A post widely circulated on social media purports to show the prices various internet content providers will charge consumers now that the FCC’s network neutrality rules have been repealed.
The text is quite specific: A Google search will now set you back $1.99 per query; Twitter will cost $14.99 per month; Netflix will cost $9.99 per movie, and so on.
The charges would be an outrage if true — but they are not. The “price list” is fabricated out of whole cloth, a complete fantasy.
The fictional price list, however, is only the most obvious of untruths being spread in the backlash to the Federal Communications Commission’s repeal of its 2015 network neutrality rules. These rules barred internet service providers — companies such as Verizon, Comcast, and T-Mobile — from offering different service levels to the content providers using their networks.
Regulating this activity via the FCC is one of those ideas that sounds good in the dorm late at night, but makes no sense in the light of day. For instance, the rules specifically ban “paid prioritization,” which means charging more for better services, or less for service that is more limited. But what’s wrong with that? Most every market in America uses discounts and premiums. Try buying an airline ticket, gas for your car or even new clothes, and you will find this kind of “discrimination.”
In the case of net neutrality, the rules make consumer prices more — not less — likely to rise. That’s because the rules apply only to the backend connection between ISPs and content providers. That makes it harder to make content companies pay for the costs they impose — leaving the consumer to carry the load.
But, the defenders of regulation assert, without FCC restrictions the big corporations would be able to do whatever they want, driving the little guys out of business.
First, the neutrality rules make no distinction between “big” and “little” companies. Some of the largest firms in economic history — Google, Amazon, Facebook — are longtime supporters of the restrictions.

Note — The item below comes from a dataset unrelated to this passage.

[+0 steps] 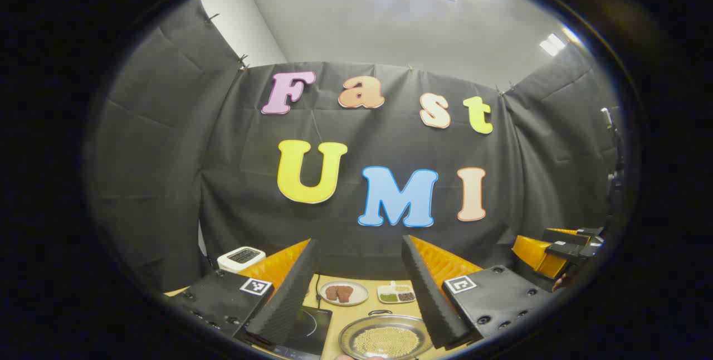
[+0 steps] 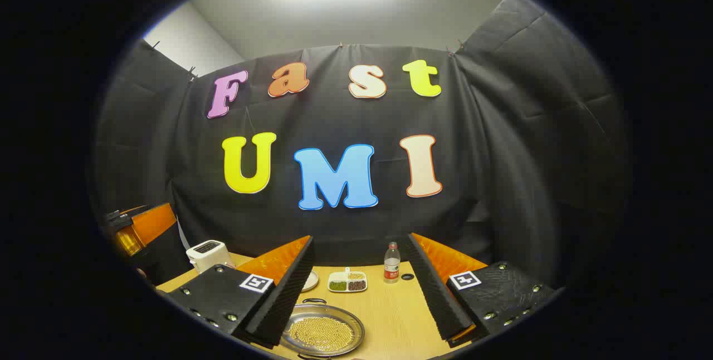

Conversely, smallish challengers like T-Mobile and Sprint find themselves subject to the full force of the rule. This makes no sense.
Moreover, the idea that the big companies will — without the constraints of FCC regulation — ride roughshod over the broadband market is simply one more fantasy. Network neutrality — despite the pinkie swears of its eager supporters — is not a long-standing rule of the internet. It was imposed only two years ago. The explosion of creativity, innovation, access and choice on the web did not begin suddenly since 2015. In occurred not — as the fantasists would have you believe — as a result of FCC ISP restrictions — but in their absence.
At any rate, with or without neutrality rules, there have been virtually no cases of abuse by the internet service providers. Despite years of scrutiny, the only clear case of market impropriety involved a small, rural telephone company, which blocked internet traffic for a few days in 2004. And the FCC stopped the blocking almost immediately. Other claimed violations — such as Comcast’s slowing of “bandwidth hogs” and T-Mobile’s plan to offer to waive data caps for content from certain content providers — are not abuses of consumers, but benefits for them.
If problems should arise in the future, antitrust regulators will be able to address them — as they do in almost every other industry. Bizarrely, the just-repealed FCC rules took the antitrust regulators out of the picture. With the rules now gone, these competition cops are back on the beat.
Proponents of network neutrality are taking the public on the policy equivalent of Mr. Toads Wild Ride. But the internet — while fantastic in so many ways — is not Fantasyland.
The real world danger to the internet is too much government interference, not too little. The FCC’s repeal of these ill-conceived rules is a welcome step.